Detecting a Leaking Roof
Detecting signs of a leaking roof are easy when the problem is already severe – but the best case scenario would be if you can detect this issue while the signs are still considered minor.
Basic Interior Inspection – Severe Cases
In severe cases, you might smell an unpleasant odour wafting around the house due to the growth of fungus, rotting materials and mould.
The roof leak damage would already be considered severe if you notice water pooling around the floor or streaking down the walls! Your home insulation can get waterlogged with a major roof leak, and once it’s saturated, it can no longer insulate your home properly.
This is when you will notice that your house is getting really cold and perhaps humid as well.
Basic Interior Inspection – Smaller Signs
The most obvious signs of a roof leak can be spotted from within the house. Do you have dark, wet patches on your ceiling?
These patches usually indicate the pooling of water above your ceiling – a sure sign that you have a leak in your roof. You might notice the wooden fixtures around your house looking bloated, or they could be soft to your touch.
These indicate that water has seeped into the fixtures. If these fixtures are left unattended, you can expect it to continue swelling and eventually rot.
You can start with an exterior overview of your house and roof. It might be tempting to inspect only the areas above the wet patch on your ceiling, but water can enter your roof from one end and trickle down into your insulation layers some distance away from where the leak is.

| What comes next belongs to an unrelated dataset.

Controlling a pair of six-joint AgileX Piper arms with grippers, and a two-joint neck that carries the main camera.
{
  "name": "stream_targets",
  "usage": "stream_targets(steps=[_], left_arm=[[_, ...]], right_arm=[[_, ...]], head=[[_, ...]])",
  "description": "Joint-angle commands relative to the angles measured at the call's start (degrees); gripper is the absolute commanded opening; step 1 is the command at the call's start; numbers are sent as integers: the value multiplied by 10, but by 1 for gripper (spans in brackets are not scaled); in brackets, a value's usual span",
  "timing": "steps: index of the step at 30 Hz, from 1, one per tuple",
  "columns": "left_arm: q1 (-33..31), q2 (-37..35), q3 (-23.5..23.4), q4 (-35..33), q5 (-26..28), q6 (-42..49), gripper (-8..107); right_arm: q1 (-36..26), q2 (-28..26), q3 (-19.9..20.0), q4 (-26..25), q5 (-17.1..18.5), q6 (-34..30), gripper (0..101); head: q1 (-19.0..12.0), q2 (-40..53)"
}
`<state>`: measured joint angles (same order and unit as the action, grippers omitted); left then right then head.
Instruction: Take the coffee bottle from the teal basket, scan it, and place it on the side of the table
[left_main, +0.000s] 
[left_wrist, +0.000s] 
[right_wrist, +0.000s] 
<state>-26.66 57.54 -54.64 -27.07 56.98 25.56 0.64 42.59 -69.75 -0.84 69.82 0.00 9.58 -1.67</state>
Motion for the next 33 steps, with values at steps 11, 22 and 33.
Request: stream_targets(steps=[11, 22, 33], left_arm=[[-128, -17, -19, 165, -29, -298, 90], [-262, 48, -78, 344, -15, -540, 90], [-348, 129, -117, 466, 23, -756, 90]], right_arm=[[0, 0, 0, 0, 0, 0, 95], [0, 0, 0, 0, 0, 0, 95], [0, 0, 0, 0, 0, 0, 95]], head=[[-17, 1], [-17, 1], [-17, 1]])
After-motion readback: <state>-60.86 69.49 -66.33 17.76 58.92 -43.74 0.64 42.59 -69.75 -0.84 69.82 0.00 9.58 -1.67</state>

You can definitely start by inspecting for any obvious tears and wears, damaged spots or corrugated iron sheets or shingles first, where it is most likely for the leaks to be.
Thorough Interior Inspection
Look indoors – are there any paint peeling off one particular corner of the wall? You can spot a roof leak more accurately by looking inside your roof space or the attics with a flashlight.
Areas underneath your roof leak would most likely have moulds, or damp rafters and beams – with some luck, you might just be able to follow the water flow to the source of the said leak!
Fixing Your Leaking Roof
If you are planning to fix your leaking roof on your own, you are going to need some handyman skills or even your own high-risk work license if the repair is severe enough to require it.
Using a Scaffold
You might need to have your own high-risk work license to fix your roof leak! Safe Work Australia dictates that you need to have this license to erect a mobile scaffold that is more than 4m in height.
If you are licensed and have a mobile scaffold, you are already quite well-equipped to do the rest of the fixing work. It’s best to choose a scaffold that is wider for better stability while you are working on the roof leaks.
You may need an extra ladder to get up onto the roof properly, so ensure that you are purchasing the right scaffold model – preferably a secure internal ladder a hinged trap door to access the scaffold.
Replacing Old Caulks
Your roof leaks might not be located on the shingled surfaces – it could be through the cracked caulking between your corner boards, or between your window edges and siding. When there are cracks here, water can easily drip behind your flashings and into your house.
Dig around these crack-prone areas with a putty knife to check if an area is properly sealed and remove old caulks. Replace these with siliconized latex caulks. However, it’s best to refrain from caulking wherever possible – leave that to a roofing specialist. Just try to replace parts or repair broken areas, and use caulks only on small holes or when existing flashings cannot be replaced.
Fixing with Flashings
If you only have small leaks or holes on your roof shingles, you can easily fix them up by inserting metal flashing underneath the shingles so that any water will flow down the flashing instead of into your home.
Plenty of other leaks around the side of your house can also be fixed by replacing these flashings – look for leak-prone areas at the connected areas of your walls and roofs and you might just find a few rusted or displaced flashings!
Once you are done replacing these flashings, be sure to see if the insulation layers underneath your roof needs to be replaced as well – and do it soon if they are waterlogged!